We're all passionate about sustainability and solving the food security crisis, so we wanted to work on something related to this at HackTech. When we thought about potential approaches and examined the technologies and products currently deployed, we noticed that they were all either directed towards industrial-scale farmers or experienced home-gardeners. We believe that bridging people with resources to create home gardens and learn about farming will drive the next revolution in agriculture.
What it does
Our app has two main features. For one, we allow users to input their location and recommend the most optimal plants for them to grow based on a USDA open-source dataset. Our second feature is a seedling identification tool to help users become acquainted with different types of plants. It can be used to both distinguish desired crops from weeds and to give them ideas for plants to grow in their own garden.
How we built it
We've built out our application for Android. We parsed through and filtered thousands of lines of data to match locations and optimal home garden plants for our first feature. For the seedling identification tool, we implemented a convolutional neural network in Keras that takes in an image and classifies it into one of our categories. We trained the deep learning model on an open-source labeled dataset of seedling images. The app prompts the user to take a picture and processes it on-device using Google's TensorFlow Mobile architecture. This way, we do not need to interact with any cloud hosting platforms because our model is compressed and can run rapidly on a mobile device processor.
Challenges we ran into
We faced several issues with Android Studio, namely with our manifest file becoming corrupted and our neural net backend not cleanly integrating. Also, we struggled with the compatibility of some code due to Java/Kotlin updates which required us to constantly improvise and rethink our approach.

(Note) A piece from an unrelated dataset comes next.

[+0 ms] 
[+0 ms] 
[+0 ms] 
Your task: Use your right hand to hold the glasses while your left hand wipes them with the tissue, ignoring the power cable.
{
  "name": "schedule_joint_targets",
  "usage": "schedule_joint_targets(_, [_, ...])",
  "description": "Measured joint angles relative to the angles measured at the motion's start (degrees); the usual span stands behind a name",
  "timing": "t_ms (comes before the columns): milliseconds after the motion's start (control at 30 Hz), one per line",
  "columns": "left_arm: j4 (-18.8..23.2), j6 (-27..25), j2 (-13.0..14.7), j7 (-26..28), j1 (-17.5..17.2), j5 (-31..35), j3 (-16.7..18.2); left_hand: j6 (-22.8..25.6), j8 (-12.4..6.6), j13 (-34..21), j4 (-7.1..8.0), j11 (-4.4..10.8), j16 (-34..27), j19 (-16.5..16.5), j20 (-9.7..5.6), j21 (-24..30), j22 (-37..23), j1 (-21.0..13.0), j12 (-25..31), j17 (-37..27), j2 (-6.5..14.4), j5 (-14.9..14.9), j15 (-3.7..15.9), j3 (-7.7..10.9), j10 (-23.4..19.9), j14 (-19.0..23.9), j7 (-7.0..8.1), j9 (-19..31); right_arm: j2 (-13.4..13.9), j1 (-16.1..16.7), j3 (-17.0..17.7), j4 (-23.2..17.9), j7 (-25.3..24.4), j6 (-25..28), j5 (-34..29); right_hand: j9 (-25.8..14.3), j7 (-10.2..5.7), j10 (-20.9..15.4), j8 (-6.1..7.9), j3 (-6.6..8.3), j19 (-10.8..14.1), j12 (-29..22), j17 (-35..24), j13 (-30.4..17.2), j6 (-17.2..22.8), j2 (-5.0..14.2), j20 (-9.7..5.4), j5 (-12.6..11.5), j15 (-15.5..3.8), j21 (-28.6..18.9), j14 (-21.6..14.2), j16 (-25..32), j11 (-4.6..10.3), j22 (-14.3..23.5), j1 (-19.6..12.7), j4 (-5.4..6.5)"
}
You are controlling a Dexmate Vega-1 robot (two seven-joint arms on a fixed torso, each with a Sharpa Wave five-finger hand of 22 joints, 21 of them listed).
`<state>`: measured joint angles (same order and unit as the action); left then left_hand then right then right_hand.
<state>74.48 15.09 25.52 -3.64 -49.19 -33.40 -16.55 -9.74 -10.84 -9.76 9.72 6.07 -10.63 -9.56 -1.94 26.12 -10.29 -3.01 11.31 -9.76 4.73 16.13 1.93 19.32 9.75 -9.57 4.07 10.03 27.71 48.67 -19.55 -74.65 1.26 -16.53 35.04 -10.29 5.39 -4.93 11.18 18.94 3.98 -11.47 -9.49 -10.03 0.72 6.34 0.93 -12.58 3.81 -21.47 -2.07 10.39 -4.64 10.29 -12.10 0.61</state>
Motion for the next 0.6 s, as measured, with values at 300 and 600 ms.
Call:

Accomplishments that we're proud of
We are proud that we were able to incorporate both core features of our application while also dedicating time to beautify the design and user interface. Although we are slightly limited by the data we had access to, we think we have laid a strong foundation for future deployment of this app.
What we learned
Naturally, we learned new libraries and development strategies, but the most valuable learning was in the process. We learned that even if we have written all of our back-end code and functionality, we need to constantly be aware of how we are integrating this into the front-end. Near the end of the hackathon, we raced to complete our design and the integration of our features, which may have been accelerated had we been more conscious about this starting out. Still, as most of our team's first hackathon experience, this was a very positive learning experience and we can't wait for the next one.
What's next for Sprout
We want to incorporate more data-driven insights into our application. We hope to expand our training dataset for the classifier to better our ability to identify various seedlings. Also, we will collect more data about the user and their preferences to optimize our recommendation system and take it beyond geography.